Examine the material below and count the lines that hold the word "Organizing". Report only the number.

BEGIN Given records

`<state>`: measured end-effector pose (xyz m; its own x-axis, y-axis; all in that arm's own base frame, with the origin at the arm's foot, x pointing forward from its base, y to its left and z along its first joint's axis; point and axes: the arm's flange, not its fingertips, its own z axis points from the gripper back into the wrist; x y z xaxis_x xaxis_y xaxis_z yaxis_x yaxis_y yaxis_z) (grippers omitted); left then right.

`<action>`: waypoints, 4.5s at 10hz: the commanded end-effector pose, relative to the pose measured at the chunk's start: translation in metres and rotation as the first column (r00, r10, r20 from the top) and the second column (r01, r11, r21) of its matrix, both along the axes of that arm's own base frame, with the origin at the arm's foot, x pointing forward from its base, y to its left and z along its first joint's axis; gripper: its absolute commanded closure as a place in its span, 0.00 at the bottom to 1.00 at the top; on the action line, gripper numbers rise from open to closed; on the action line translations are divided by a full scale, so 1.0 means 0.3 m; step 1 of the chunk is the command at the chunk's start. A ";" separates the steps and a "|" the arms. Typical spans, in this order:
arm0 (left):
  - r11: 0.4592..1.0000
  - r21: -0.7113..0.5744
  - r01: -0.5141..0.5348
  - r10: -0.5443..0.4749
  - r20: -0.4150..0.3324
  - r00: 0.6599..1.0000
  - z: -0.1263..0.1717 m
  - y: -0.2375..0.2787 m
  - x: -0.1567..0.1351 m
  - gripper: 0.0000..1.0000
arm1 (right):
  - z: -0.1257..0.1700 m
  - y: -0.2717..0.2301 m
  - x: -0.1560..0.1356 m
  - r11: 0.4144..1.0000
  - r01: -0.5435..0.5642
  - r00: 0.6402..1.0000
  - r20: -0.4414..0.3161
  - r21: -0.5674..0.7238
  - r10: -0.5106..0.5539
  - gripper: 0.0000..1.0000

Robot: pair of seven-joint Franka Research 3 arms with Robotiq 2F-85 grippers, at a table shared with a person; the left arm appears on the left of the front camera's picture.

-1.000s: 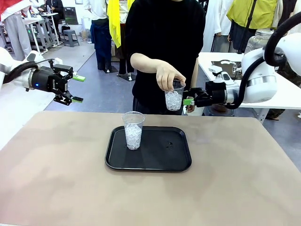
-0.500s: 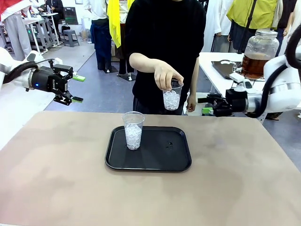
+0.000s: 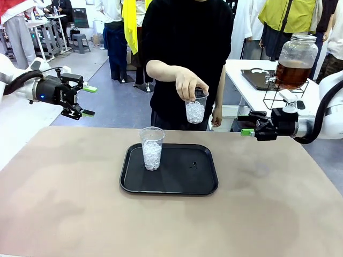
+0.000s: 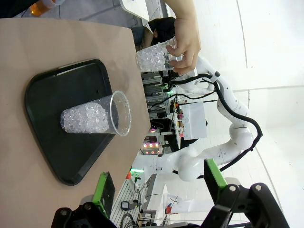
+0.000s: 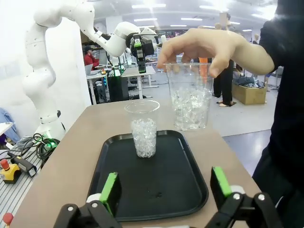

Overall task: Pour the drink into the iced cup.
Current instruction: Pick up the iced cup indicated by the human and present it to them.

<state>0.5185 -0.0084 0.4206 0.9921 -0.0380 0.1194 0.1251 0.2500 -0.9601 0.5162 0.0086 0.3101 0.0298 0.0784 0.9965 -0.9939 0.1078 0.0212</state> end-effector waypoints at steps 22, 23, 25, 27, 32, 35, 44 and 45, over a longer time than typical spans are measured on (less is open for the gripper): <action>1.000 0.002 -0.004 0.004 -0.001 1.000 0.007 0.000 0.000 0.00 | -0.002 0.010 0.012 1.000 -0.017 1.000 -0.016 -0.008 0.017 0.00; 1.000 0.002 -0.004 0.004 -0.001 1.000 0.007 0.000 0.000 0.00 | -0.002 0.010 0.012 1.000 -0.017 1.000 -0.016 -0.008 0.017 0.00; 1.000 0.002 -0.004 0.004 -0.001 1.000 0.007 0.000 0.000 0.00 | -0.002 0.010 0.012 1.000 -0.017 1.000 -0.016 -0.008 0.017 0.00; 1.000 0.002 -0.004 0.004 -0.001 1.000 0.007 0.000 0.000 0.00 | -0.002 0.010 0.012 1.000 -0.017 1.000 -0.016 -0.008 0.017 0.00; 1.000 0.002 -0.004 0.004 -0.001 1.000 0.007 0.000 0.000 0.00 | -0.002 0.010 0.012 1.000 -0.017 1.000 -0.016 -0.008 0.017 0.00; 1.000 0.002 -0.004 0.004 -0.001 1.000 0.007 0.000 0.000 0.00 | -0.002 0.010 0.012 1.000 -0.017 1.000 -0.016 -0.008 0.017 0.00; 1.000 0.002 -0.004 0.004 -0.001 1.000 0.007 0.000 0.000 0.00 | -0.002 0.010 0.012 1.000 -0.017 1.000 -0.016 -0.008 0.017 0.00; 1.000 0.002 -0.004 0.004 -0.001 1.000 0.007 0.000 0.000 0.00 | -0.002 0.010 0.012 1.000 -0.017 1.000 -0.016 -0.008 0.017 0.00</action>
<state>0.5184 -0.0084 0.4205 0.9921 -0.0380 0.1193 0.1250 0.2500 -0.9601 0.5159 0.0100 0.3053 0.0396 0.0807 0.9960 -0.9943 0.1014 0.0313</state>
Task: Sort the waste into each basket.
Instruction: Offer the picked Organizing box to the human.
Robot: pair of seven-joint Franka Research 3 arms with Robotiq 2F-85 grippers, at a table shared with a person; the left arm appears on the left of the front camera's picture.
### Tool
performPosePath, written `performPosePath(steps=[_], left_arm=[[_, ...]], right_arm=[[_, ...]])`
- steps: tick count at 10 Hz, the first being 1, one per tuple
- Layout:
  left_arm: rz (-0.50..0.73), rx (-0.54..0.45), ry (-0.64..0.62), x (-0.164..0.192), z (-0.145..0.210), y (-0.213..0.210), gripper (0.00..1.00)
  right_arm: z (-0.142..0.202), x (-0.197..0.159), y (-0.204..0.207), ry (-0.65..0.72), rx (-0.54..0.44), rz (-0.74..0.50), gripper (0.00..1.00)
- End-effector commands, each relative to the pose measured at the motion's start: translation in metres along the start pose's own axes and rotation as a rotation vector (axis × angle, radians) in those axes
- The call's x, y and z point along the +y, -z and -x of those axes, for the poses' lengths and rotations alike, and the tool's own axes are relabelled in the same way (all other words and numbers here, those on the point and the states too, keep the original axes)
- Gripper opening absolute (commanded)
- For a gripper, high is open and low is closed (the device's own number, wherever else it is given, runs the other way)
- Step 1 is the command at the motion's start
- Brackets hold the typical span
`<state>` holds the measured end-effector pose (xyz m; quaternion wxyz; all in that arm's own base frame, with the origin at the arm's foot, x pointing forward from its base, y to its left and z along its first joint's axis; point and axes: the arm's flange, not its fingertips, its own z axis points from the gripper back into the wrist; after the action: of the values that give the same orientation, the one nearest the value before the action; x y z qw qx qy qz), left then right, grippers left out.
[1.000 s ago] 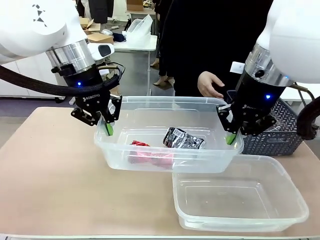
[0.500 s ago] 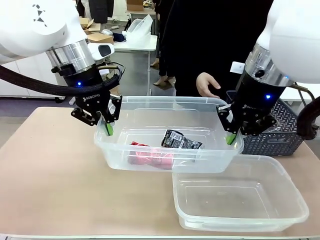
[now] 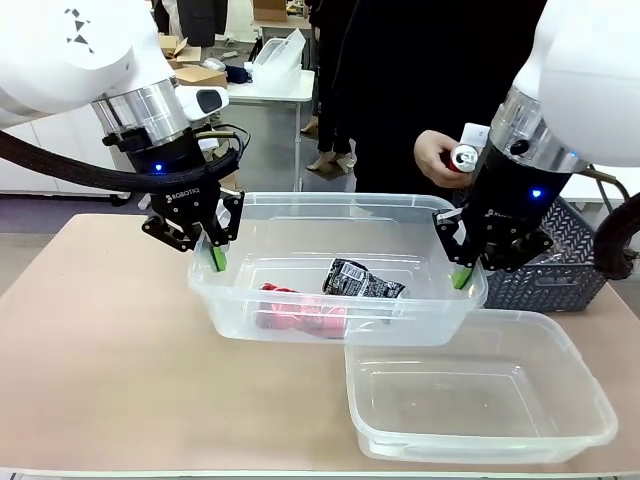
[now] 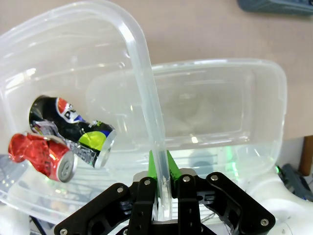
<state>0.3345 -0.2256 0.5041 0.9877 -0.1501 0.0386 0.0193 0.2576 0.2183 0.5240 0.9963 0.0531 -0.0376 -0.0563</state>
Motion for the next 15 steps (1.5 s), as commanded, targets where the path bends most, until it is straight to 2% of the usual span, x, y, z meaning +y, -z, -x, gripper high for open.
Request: performPosePath(steps=[1, 15], left_arm=[[0.003, -0.013, -0.018, 0.004, 0.0005, -0.0038, 0.05], [0.003, -0.013, -0.018, 0.004, 0.0005, -0.0038, 0.05]], right_arm=[[-0.0012, -0.0009, -0.0035, -0.006, 0.007, -0.008, 0.06], [-0.0012, -0.0009, -0.0035, -0.006, 0.007, -0.008, 0.06]])
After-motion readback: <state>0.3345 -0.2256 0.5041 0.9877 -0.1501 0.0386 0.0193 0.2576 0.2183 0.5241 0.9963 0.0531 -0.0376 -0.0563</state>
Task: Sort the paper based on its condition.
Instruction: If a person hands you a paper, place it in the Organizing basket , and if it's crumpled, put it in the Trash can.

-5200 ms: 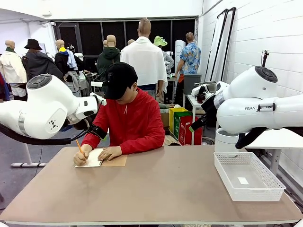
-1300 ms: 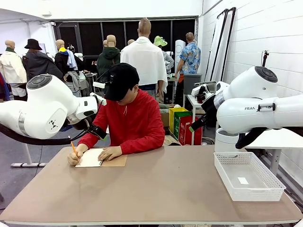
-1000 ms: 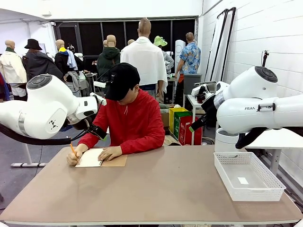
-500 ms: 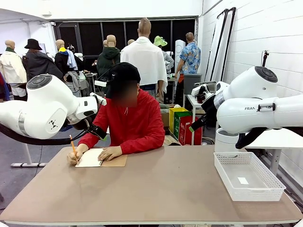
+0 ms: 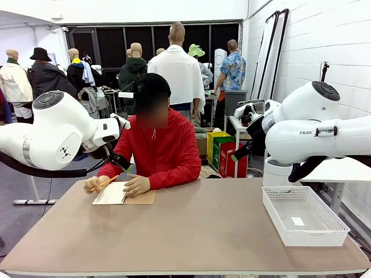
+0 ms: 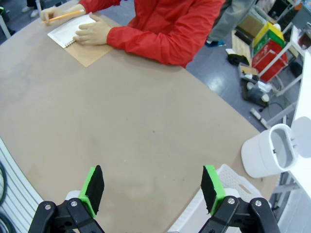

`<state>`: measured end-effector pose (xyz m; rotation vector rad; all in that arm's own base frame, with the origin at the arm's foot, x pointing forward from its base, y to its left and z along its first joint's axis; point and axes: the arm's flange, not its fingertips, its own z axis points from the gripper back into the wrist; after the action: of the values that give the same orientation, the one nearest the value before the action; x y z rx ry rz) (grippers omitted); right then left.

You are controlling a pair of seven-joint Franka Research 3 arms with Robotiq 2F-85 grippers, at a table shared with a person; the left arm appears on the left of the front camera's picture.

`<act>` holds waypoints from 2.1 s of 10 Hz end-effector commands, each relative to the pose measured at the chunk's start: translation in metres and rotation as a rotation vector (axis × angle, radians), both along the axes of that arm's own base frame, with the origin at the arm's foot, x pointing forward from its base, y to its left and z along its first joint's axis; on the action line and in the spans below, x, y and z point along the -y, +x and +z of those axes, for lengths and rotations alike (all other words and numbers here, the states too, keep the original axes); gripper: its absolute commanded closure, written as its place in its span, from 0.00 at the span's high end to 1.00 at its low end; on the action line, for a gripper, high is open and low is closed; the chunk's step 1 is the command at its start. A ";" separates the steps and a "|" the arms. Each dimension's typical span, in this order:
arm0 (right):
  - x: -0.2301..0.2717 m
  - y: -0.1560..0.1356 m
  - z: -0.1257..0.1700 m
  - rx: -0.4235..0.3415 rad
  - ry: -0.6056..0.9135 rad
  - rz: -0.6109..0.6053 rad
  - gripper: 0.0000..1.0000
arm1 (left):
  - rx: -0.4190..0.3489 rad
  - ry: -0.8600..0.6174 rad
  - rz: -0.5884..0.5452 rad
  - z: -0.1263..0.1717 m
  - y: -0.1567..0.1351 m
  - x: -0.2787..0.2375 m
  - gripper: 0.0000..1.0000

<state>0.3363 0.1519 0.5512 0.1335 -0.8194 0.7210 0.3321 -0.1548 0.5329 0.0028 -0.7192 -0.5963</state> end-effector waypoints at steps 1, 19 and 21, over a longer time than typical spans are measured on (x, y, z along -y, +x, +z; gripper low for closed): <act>0.001 0.000 -0.001 -0.004 0.002 0.001 1.00 | -0.001 0.001 0.001 0.000 0.000 0.000 1.00; 0.001 0.000 -0.001 -0.004 0.002 0.001 1.00 | -0.001 0.001 0.001 0.000 0.000 0.000 1.00; 0.001 0.000 -0.001 -0.004 0.002 0.001 1.00 | -0.001 0.001 0.001 0.000 0.000 0.000 1.00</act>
<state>0.3363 0.1519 0.5512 0.1335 -0.8194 0.7209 0.3321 -0.1548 0.5329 0.0028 -0.7192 -0.5963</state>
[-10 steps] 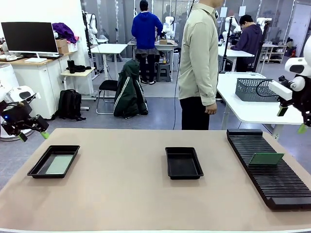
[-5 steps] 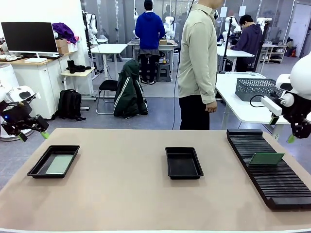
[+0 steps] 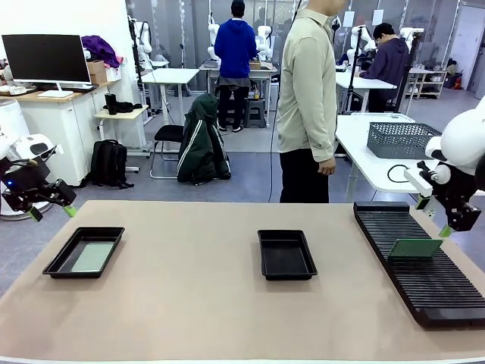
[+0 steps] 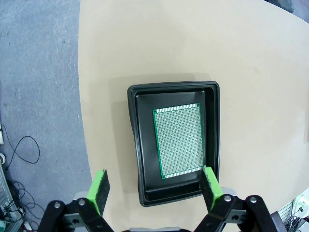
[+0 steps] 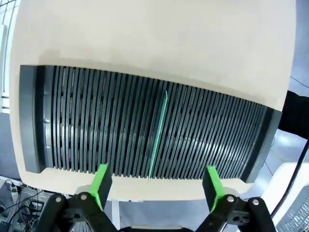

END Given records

Written reply: 2